WHAT TO WORK ON – Look at each line below and count those with the word "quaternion"; the answer is that number only.

((

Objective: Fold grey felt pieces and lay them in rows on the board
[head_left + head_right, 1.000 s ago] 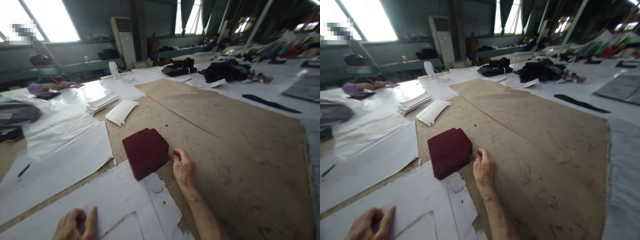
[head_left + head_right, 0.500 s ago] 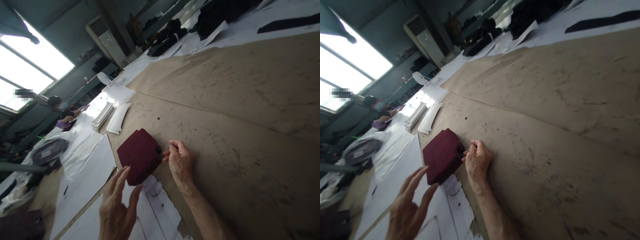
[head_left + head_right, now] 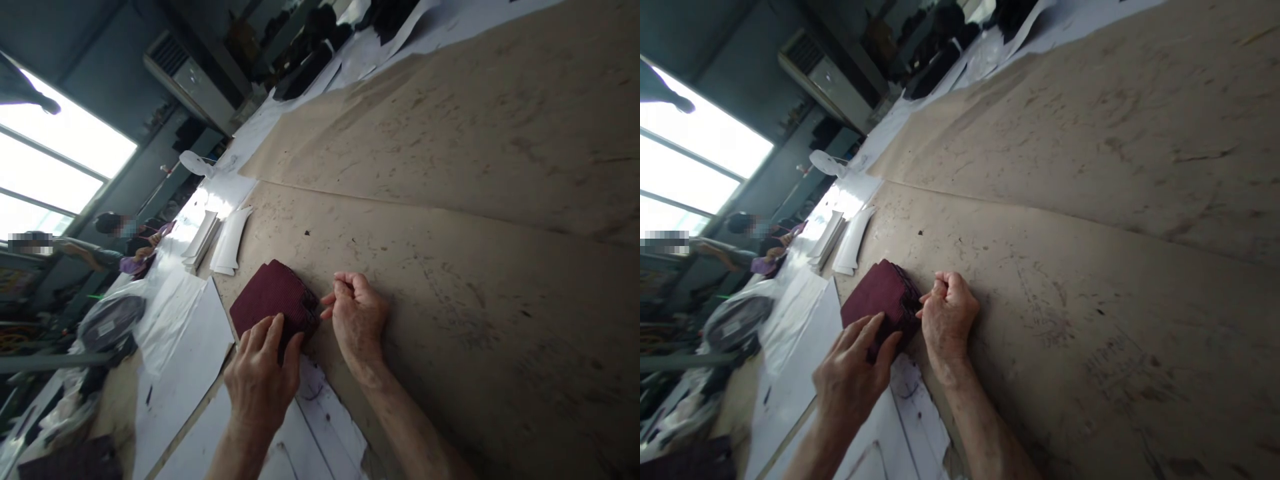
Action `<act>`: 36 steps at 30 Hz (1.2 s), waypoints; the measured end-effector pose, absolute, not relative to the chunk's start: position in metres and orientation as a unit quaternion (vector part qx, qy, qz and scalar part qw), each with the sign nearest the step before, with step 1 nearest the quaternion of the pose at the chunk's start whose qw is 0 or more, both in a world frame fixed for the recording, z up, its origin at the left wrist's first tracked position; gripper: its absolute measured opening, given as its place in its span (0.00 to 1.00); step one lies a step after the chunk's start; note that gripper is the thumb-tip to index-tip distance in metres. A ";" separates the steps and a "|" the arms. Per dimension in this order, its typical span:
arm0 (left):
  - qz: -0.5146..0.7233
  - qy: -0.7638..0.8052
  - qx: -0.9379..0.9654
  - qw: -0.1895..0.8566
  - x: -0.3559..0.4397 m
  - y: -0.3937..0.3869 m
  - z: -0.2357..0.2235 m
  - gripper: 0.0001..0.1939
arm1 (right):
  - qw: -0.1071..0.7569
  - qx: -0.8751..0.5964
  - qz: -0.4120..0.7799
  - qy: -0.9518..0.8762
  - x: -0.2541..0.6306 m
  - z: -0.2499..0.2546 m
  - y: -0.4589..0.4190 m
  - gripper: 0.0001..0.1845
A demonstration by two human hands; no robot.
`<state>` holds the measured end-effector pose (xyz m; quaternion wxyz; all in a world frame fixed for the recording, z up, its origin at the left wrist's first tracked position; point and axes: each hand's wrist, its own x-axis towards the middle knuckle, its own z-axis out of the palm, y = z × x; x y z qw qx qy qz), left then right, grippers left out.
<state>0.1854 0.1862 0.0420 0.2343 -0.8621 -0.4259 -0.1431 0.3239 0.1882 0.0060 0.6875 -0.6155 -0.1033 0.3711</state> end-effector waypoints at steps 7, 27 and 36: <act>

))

TASK ANSWER – 2